Beispiel 4: Wieder ein Auto. Nur dieses mal geleast. Der Insolvenzverwalter kann gar nicht anders: Das Auto gehört dem Leasinggeber. Der kann es herausverlangen. Dann verwertet er das Auto (kein Anteil für die Insolvenzmasse, das nennt sich hier „Aussonderung fremden Eigentums“). Bleibt er auf einem Betrag sitzen, kann er den zur Insolvenztabelle anmelden. Hier wird der Insolvenzverwalter das Auto an den Leasinggeber aus der Masse freigeben.
So weit, so recht. Geht auch mit anderen Dingen als Autos. Vermeiden läßt sich das, indem VOR Antragstellung Finanzierungen/Leasingverträge auf andere „umgeschrieben“ werden. Das können Ehegatten, Kinder oder Freunde sein.
Fallstrick: Der Insolvenzverwalter wird wissen wollen, wieviel das Auto damals wert war und wieviel bei der Bank offen war.
Beispiel: Auto ist 7.500 € wert, Bank hat noch 8.500 € zu bekommen. Kein Problem, die Forderung ist ja höher als der Wert.
Beispiel: Auto ist 8.500 € wert, die Bank hat noch 7.500 € zu bekommen. Problem, denn hier gehen der Insolvenzmasse 1.000 € verloren. Damit wird das ganze Geschäft anfechtbar (zur Insolvenzanfechtung schreibe ich noch was) und damit droht, daß es rückabgewickelt wird.
Denken wir weiter: Bei Freigabe an den Schuldner ist das Auto nicht mehr in der Insolvenzmasse.
Was passiert, wenn der Schuldner z.B. das freigegebene Auto verkauft?
Man sollte doch annehmen: Ist eine Sache freigegeben, ist es auch der Erlös bei Verkauf? Der Schuldner kann das Geld also für sich behalten?
So falsch kann man liegen!
Richtig ist: Die Forderung auf den Kaufpreis gegen den Käufer ist nicht in der Insolvenzmasse.
Jetzt wird’s aber juristisch: Diese Forderung wird ja erfüllt, wenn der Käufer bezahlt. Jetzt hat der Schuldner nur noch Geld (den Kaufpreis) in den Händen. Oder auf dem Konto. Man ahnt es schon: Geld ist pfändbar, Kontoguthaben auch. Trotz Freigabe des Autos ist der Kaufpreis „masseverstrickt“ und gehört nicht dem Schuldner.

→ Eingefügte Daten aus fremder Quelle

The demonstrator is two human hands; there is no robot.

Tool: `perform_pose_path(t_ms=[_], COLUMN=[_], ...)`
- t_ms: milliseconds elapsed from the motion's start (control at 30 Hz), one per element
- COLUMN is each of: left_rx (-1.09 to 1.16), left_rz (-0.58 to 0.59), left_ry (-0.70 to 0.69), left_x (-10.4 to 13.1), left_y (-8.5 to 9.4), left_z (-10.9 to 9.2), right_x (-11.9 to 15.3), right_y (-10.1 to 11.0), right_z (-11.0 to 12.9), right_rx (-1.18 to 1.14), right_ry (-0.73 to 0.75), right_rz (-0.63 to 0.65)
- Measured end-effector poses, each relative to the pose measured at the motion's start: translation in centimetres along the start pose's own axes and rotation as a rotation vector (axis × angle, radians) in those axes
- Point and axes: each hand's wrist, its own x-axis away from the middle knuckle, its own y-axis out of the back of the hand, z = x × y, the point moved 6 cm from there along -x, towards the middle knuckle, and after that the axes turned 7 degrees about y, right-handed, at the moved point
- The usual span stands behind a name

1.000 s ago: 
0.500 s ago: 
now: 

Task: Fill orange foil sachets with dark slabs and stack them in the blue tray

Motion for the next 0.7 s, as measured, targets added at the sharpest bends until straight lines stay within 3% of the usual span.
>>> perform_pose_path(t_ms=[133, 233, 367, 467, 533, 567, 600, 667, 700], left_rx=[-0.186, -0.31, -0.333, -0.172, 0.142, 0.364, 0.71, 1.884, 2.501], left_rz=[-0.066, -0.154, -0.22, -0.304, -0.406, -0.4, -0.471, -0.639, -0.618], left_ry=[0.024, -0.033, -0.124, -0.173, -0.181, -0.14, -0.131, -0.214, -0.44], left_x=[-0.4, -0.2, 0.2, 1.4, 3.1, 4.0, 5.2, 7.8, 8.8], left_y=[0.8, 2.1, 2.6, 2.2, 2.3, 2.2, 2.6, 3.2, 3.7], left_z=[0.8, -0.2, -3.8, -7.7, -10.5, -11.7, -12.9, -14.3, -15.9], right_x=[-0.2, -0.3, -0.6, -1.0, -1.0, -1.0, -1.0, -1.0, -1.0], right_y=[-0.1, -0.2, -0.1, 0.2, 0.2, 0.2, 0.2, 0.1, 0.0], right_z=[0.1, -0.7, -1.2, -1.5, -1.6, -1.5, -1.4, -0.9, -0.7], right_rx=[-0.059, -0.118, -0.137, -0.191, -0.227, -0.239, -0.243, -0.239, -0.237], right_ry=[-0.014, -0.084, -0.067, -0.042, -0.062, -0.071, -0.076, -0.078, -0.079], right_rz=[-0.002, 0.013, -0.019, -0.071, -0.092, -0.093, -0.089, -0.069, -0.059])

Das gibt es auch in anderen Fällen!
Beispiel: Schuldner ist in Insolvenz. Er denkt sich, daß ein Notgroschen sehr hilfreich wäre und spart mühsam aus seinem pfandfreien Einkommen monatlich 50 €. Nach einem Jahr sind 600 € zusammen.
Das Sparguthaben gehört ebenfalls in die Insolvenzmasse! Ob das Geld „aus dem Pfandfreien“ stammt oder nicht, ist völlig egal. Mit dem Ansparen auf dem Konto wird daraus eine „Forderung aus Kontovertrag“ und die ist pfändbar. Das Geld ist weg.
Zwischenbemerkung: Der Insolvenzverwalter wird in der Regel vom Sparvertrag durch die Bank informiert, die laufend überprüft, ob ihre Kunden insolvent sind oder nicht. Geht einfach, indem man laufend die Kundenliste mit den Veröffentlichungen auf http://www.insolvenzbekanntmachungen.de abgleicht.
Schlußhinweis: Das hier gilt alles nur für das Insolvenzverfahren. In der Restschuldbefreiungsphase bleibt Sparguthaben beim Schuldner und der Kaufpreis des Autos beim Schuldner. Konsequenz: Das freigegebene Auto sollte die Insolvenz übestehen, sonst hat man kein Geld für die Neuanschaffung eines „neuen Alten“.